WHAT THIS TASK INVOLVES:
Each line from the material with the word "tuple" in it must be copied.
[INPUT MATERIAL Boundary: Start]
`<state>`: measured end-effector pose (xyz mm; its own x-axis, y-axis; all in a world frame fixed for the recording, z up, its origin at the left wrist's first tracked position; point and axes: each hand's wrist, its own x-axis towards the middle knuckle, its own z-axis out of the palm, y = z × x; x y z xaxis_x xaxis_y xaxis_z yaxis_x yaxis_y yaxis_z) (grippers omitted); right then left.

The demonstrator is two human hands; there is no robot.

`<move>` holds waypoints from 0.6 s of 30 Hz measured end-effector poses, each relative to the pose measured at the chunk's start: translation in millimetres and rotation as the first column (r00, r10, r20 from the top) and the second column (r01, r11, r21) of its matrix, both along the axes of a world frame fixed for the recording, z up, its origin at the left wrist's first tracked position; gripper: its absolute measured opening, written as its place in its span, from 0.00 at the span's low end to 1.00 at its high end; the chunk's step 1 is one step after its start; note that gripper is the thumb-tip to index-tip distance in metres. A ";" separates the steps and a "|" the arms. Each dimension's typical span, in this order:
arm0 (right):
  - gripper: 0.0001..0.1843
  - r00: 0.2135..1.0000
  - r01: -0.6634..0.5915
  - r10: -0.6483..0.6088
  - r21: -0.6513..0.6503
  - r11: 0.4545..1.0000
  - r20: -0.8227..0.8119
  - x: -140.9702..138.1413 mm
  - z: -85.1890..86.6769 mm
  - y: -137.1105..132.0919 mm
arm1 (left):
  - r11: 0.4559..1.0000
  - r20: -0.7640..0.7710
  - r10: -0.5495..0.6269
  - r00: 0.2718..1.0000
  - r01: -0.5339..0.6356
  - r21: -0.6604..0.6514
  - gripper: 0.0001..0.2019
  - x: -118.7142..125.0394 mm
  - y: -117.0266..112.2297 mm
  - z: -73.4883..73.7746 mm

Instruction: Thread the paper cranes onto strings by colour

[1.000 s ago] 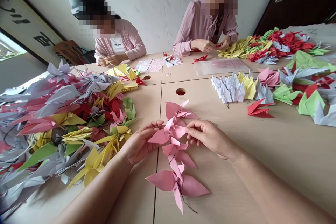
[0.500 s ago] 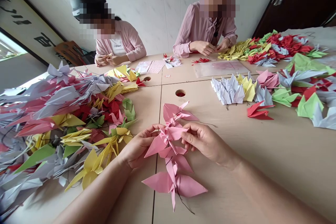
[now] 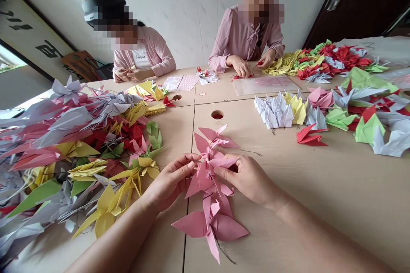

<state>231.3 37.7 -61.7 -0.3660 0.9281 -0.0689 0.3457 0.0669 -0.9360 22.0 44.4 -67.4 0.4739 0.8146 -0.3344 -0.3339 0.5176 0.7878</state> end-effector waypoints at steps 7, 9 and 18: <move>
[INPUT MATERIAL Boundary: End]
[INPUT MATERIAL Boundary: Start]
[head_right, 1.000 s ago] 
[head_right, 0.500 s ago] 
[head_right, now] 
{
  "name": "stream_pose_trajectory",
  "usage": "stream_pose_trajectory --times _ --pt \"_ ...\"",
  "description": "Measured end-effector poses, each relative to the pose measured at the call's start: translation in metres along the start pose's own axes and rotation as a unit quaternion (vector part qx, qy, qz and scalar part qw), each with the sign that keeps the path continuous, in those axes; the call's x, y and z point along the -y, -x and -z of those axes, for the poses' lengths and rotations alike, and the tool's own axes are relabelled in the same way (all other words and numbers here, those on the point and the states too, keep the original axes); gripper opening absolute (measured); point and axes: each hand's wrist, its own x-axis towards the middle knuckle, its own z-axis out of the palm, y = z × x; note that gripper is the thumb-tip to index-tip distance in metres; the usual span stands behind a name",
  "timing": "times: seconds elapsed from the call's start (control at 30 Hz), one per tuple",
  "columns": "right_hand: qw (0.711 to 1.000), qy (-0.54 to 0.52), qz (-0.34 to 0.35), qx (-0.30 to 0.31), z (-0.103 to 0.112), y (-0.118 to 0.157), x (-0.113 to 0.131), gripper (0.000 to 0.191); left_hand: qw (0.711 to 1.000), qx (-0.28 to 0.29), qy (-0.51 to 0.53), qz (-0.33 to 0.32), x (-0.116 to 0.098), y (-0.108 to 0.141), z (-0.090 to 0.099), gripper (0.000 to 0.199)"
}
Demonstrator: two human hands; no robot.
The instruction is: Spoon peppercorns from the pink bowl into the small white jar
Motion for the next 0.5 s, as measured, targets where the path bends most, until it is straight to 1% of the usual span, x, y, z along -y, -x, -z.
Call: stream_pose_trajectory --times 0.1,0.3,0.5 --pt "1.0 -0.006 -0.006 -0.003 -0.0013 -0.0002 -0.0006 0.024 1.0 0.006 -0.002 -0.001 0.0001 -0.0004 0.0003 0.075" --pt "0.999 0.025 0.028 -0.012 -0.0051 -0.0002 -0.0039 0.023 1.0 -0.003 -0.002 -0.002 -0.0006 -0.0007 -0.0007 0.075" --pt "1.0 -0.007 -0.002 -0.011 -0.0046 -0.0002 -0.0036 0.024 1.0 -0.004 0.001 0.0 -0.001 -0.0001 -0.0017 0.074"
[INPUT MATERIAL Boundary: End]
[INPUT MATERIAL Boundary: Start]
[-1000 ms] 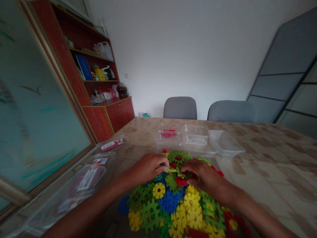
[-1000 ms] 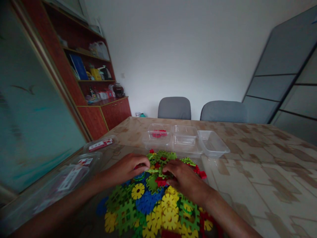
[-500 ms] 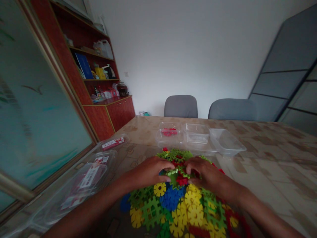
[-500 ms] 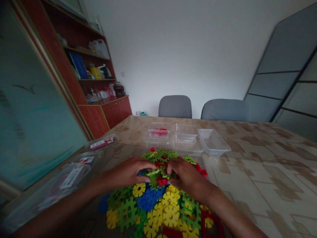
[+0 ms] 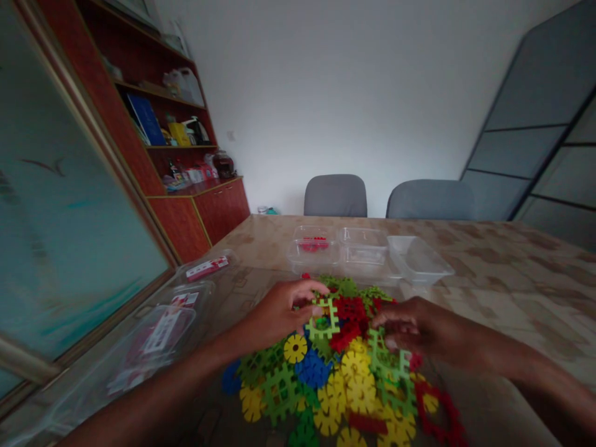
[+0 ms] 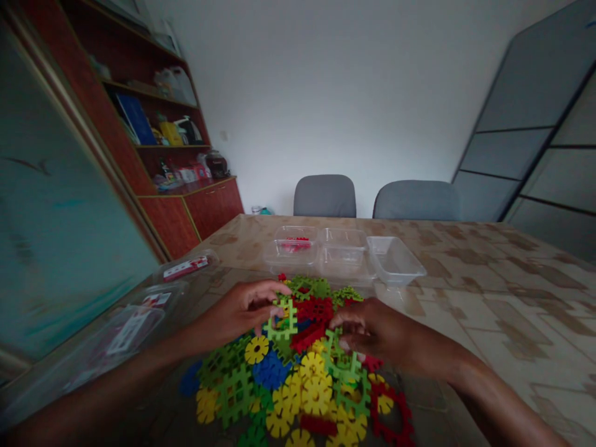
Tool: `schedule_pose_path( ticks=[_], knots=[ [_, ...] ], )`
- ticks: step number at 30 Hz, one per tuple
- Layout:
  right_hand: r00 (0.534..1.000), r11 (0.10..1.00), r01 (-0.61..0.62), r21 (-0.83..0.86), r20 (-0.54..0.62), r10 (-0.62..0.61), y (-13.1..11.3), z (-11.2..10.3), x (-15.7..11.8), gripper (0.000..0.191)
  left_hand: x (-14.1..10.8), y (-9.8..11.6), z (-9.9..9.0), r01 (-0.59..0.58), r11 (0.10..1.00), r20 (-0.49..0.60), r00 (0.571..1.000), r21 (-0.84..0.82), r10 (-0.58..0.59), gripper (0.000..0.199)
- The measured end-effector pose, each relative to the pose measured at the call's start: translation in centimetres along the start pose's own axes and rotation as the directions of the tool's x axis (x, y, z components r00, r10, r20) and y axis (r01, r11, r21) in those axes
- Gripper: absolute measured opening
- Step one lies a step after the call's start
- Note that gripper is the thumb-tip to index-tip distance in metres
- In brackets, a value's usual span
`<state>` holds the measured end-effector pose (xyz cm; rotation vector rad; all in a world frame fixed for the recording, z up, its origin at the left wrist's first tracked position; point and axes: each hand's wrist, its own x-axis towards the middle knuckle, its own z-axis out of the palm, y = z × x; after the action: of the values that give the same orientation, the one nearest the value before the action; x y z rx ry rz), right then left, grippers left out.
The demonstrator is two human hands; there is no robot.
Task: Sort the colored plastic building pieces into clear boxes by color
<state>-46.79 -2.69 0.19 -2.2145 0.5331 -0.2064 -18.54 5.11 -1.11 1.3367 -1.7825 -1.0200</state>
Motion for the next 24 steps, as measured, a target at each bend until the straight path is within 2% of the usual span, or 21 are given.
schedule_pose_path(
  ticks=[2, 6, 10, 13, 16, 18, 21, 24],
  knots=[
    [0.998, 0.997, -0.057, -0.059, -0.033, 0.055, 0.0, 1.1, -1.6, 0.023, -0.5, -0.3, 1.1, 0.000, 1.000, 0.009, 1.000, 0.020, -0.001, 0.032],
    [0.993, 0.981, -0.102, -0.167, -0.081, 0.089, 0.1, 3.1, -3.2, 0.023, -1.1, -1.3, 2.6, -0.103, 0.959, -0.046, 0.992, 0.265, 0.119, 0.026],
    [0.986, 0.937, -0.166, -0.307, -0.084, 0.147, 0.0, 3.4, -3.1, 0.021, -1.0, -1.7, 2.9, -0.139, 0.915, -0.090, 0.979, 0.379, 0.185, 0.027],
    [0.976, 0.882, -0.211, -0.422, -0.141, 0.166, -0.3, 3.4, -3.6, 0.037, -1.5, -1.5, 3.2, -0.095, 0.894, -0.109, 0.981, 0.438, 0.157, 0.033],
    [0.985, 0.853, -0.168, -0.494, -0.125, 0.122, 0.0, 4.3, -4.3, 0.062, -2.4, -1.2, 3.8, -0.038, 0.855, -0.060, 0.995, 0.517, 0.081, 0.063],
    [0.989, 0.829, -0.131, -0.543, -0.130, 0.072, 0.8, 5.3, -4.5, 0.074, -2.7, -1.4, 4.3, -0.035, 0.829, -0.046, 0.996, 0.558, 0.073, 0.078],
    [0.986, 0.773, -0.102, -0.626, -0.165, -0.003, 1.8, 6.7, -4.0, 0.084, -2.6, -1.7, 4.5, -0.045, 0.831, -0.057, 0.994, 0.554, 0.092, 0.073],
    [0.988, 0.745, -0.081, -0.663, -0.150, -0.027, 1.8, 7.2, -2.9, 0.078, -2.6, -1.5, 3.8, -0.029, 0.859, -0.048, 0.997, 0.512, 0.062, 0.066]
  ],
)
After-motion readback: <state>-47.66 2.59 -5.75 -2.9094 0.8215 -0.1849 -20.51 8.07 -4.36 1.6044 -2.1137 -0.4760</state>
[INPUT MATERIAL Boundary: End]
ANSWER TO THIS TASK:
  "timing": "times: seconds elapsed from the call's start (control at 30 Hz), one per tuple",
- ticks: step number at 30 Hz, one per tuple

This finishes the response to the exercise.